In the news conference, though, Weiser didn’t commit to asking for a state legislative approach to codify medication-assisted treatment in jails. He said it’s necessary to understand all the barriers to county jails providing treatment before asking the legislature to fund it.

“If we think we need more state leadership money support, we’ll be sure to make the case for that.”

During his speech Weiser didn’t directly say he doesn’t support a supervised injection site in Colorado, but said he’d rather see other places such as Philadelphia test the idea first. 

Advocates of supervised injection sites say they have public health benefits when people are not using drugs in the streets and can connect with treatment resources at the sites, but law enforcement concerns linger, such as public nuisance laws and whether the federal government could stop local governments from operating the sites.

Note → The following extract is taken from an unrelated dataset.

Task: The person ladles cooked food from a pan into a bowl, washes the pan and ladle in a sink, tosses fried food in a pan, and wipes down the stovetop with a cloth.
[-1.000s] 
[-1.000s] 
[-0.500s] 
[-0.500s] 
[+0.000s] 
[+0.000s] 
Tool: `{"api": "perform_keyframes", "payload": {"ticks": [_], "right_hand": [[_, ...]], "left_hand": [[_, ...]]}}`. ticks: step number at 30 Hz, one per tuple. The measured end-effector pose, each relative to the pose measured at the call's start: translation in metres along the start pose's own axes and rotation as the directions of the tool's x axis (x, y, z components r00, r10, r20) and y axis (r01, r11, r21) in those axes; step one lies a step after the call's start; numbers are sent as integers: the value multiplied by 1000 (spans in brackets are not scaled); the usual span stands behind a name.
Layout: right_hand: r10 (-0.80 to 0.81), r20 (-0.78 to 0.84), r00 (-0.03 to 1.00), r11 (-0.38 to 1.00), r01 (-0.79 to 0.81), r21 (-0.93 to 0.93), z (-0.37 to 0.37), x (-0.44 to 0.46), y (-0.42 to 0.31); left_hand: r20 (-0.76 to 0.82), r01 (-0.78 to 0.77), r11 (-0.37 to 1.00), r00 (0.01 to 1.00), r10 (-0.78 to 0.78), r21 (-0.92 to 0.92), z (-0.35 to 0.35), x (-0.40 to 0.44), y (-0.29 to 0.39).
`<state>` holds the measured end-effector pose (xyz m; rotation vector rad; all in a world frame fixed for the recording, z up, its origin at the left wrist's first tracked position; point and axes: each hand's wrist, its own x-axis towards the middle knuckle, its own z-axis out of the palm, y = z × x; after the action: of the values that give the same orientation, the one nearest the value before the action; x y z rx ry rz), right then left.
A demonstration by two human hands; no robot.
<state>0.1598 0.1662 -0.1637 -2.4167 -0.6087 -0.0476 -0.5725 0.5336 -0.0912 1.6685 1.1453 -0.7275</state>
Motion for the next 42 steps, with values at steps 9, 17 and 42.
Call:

“I’m a big believer in ‘laboratories of democracy.’ I’m also a big believer Colorado doesn’t need to be first to do everything,” Weiser said. 

He also is skeptical of decriminalizing illegal opioids such as fentanyl and heroin to help with shifting resources from incarceration to treatment. 

While it’s useful to monitor data on experiments decriminalizing substances, he said, he believes opioids should only be authorized by doctors who understand their proper use.

“I’m still pretty nervous about trying to decriminalize opioids as something that Colorado should do.”